Recent strikes in London’s Royal Parks and at Great Ormond Street Hospital (the latter continuing with security guards this week) have seen outsourced (usually precarious, often migrant) workers win important gains and in some cases challenge outsourcing itself. The Royal Park dispute has shown how small “independent” unions and larger established ones can cooperate fruitfully (in that case, UVW and PCS).

Workers at the Sage care home in north London recently won pay rises of up to 20% and more. The left and labour movement should support the efforts of rank-and-file care and support workers’ organisation CaSWO.

Tesco drivers around the country may strike soon. Workers on London Underground and at Transport for London have started a fightback against cuts designed to redress lockdown losses, with strikes against grade consolidation on Night Tube.

400,000 Unison members and 60,000 Unite members in local government are voting on strikes on a 1.75% pay rise (i.e. a new real-terms pay cut after years of previous cuts). The unions are calling for a 10% increase.

In local government the third major union, GMB, is dragging things out and has not moved to a strike ballot over pay. In health, it’s the other way round, with GMB’s ballot closing on 15 December and Unite and Unison dragging things out.

It will be difficult to meet the turnout thresholds imposed by the Trade Union Act 2016 in the local government ballot. In health, the biggest unions are not moving even as far as a formal ballot. The best help to success will be strikes in other sectors strong enough to convince sceptical workers that changes can be won.

The Covid years have had big street demonstrations, like Black Lives Matter, the early Police Bill protests, and the Glasgow climate march on 6 November, but with unions only a small factor in them. The recent midwives’ and birth workers’ demonstrations show that workers can and will use the streets to mobilise on workplace issues too.

A number of unions have passed decisions for a workers’ rights demonstration in the New Year. Activists will press for that to happen, but also for unions to get onto the streets before then.

In the two biggest unions, Unison and Unite, there should be openings for change now. The left now has a majority on Unison’s national executive for the first time ever. Sharon Graham’s election in Unite reflects a ferment in that union and has opened it up further - but what is needed is clear and radical proposals for change, and rank-and-file organising to win them, not just praise for the new general secretary.

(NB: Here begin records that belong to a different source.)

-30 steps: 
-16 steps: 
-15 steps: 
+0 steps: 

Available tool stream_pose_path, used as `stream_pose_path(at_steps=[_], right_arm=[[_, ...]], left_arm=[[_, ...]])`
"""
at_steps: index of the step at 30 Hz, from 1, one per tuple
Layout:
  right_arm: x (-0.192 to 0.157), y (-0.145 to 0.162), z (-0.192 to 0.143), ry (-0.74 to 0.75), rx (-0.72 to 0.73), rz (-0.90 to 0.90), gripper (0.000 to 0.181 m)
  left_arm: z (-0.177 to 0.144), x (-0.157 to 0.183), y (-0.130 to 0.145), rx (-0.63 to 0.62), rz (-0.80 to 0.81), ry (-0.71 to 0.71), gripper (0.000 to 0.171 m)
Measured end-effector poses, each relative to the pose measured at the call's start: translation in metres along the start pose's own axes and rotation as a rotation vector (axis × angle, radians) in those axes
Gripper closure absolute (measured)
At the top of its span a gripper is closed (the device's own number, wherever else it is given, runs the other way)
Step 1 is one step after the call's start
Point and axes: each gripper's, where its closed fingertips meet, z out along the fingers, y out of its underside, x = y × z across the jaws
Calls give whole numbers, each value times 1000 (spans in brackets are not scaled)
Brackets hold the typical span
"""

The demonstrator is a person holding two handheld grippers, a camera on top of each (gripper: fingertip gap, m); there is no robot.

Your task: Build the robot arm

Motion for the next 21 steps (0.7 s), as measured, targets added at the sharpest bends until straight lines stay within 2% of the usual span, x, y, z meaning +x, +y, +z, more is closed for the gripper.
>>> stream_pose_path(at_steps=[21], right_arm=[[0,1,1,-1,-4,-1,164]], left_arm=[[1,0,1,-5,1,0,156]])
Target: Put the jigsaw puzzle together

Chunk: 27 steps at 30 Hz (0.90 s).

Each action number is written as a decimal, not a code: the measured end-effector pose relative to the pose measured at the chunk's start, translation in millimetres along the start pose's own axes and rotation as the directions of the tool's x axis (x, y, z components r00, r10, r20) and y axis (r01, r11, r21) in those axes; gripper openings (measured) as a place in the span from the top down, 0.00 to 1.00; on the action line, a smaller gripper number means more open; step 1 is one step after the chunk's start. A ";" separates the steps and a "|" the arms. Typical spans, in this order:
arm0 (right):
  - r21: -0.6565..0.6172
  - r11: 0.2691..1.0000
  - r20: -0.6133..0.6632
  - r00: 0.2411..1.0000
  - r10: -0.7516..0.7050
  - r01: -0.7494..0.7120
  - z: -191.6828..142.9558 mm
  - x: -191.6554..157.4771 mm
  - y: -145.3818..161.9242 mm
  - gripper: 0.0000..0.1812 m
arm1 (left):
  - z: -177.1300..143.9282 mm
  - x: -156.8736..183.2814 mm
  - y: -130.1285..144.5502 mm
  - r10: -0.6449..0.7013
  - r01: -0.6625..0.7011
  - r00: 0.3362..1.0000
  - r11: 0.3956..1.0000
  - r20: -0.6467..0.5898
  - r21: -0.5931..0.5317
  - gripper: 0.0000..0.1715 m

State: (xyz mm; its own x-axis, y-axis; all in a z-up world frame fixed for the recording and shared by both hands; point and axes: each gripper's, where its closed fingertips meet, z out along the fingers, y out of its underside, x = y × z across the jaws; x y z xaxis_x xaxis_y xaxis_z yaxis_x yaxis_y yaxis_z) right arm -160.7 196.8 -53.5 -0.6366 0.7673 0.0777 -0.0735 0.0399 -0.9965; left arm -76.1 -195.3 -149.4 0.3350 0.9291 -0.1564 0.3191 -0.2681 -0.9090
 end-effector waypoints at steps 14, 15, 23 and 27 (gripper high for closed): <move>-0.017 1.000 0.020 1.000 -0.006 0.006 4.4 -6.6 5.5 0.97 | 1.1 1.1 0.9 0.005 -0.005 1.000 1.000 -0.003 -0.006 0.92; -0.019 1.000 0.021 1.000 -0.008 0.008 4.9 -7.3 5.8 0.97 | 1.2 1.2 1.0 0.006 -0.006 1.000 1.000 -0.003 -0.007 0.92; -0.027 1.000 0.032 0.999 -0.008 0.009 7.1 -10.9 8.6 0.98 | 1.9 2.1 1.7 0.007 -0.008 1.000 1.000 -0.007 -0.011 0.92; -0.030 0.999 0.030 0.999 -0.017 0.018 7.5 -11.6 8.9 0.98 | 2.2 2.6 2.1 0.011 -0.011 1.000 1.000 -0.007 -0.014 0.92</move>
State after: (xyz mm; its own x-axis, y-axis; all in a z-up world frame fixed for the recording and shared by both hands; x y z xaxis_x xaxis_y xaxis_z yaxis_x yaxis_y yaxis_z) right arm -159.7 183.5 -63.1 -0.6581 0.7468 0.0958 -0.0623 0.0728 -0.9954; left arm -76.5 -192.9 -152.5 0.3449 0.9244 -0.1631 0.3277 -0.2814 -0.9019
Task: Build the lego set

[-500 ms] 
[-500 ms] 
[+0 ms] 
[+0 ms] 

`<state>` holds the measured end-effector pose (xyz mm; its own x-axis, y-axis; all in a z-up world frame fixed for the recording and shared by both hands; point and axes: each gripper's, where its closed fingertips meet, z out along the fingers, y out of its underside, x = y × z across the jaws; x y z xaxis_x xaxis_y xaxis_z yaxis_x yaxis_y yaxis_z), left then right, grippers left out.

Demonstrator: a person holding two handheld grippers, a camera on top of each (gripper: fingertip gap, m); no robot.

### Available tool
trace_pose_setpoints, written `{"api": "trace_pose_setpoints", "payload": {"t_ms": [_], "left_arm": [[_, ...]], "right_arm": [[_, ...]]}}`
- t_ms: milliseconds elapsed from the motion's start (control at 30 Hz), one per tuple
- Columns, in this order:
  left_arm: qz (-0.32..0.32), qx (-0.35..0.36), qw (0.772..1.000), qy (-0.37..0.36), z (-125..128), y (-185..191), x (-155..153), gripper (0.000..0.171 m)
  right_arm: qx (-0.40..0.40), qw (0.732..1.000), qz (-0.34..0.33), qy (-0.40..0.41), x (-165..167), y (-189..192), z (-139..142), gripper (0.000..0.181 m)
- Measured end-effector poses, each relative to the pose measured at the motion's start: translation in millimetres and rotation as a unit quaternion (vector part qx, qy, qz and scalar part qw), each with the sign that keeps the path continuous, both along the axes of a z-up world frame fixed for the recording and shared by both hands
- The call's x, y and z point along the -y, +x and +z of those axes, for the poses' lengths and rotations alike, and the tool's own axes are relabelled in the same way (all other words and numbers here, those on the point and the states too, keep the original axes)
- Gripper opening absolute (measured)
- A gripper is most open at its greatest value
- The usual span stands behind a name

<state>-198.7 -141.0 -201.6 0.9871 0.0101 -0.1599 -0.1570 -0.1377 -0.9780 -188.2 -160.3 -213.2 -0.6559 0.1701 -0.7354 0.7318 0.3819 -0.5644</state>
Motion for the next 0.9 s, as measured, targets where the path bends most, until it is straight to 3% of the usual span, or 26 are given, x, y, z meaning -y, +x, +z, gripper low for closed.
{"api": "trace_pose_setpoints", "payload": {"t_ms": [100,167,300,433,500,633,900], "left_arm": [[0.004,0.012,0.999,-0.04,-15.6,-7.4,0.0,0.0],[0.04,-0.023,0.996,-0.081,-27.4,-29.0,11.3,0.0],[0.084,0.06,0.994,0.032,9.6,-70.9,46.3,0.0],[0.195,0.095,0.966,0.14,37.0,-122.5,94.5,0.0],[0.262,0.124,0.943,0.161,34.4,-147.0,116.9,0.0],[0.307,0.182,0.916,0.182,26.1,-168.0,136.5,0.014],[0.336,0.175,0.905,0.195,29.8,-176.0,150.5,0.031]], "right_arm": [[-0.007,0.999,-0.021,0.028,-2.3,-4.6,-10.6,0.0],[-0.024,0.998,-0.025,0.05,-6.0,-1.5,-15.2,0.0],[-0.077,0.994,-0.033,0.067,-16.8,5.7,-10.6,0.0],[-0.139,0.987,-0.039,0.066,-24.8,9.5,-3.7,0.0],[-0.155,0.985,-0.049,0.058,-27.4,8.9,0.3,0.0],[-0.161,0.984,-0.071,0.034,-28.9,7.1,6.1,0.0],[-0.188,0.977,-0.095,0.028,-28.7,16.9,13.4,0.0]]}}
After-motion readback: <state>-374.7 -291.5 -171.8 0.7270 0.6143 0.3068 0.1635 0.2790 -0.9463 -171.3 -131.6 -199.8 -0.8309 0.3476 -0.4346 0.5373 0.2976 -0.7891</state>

The current general secretary of the University and College Union (UCU), Jo Grady, was elected to the job as a rank-and-file activist in 2019, on the back of attempts at rank-and-file organising growing out of previous UCU strikes. There are signs that the union machine has changed her more than she has changed the union, but rank-and-file networks still exist and can be developed.

To make the most of changes at the top, systematic rank-and-file organisation, in the workplace, throughout unions and across unions, is needed — a shift away from the drift of the left in the unions to focus almost solely on the building of blocs to win elections for union positions.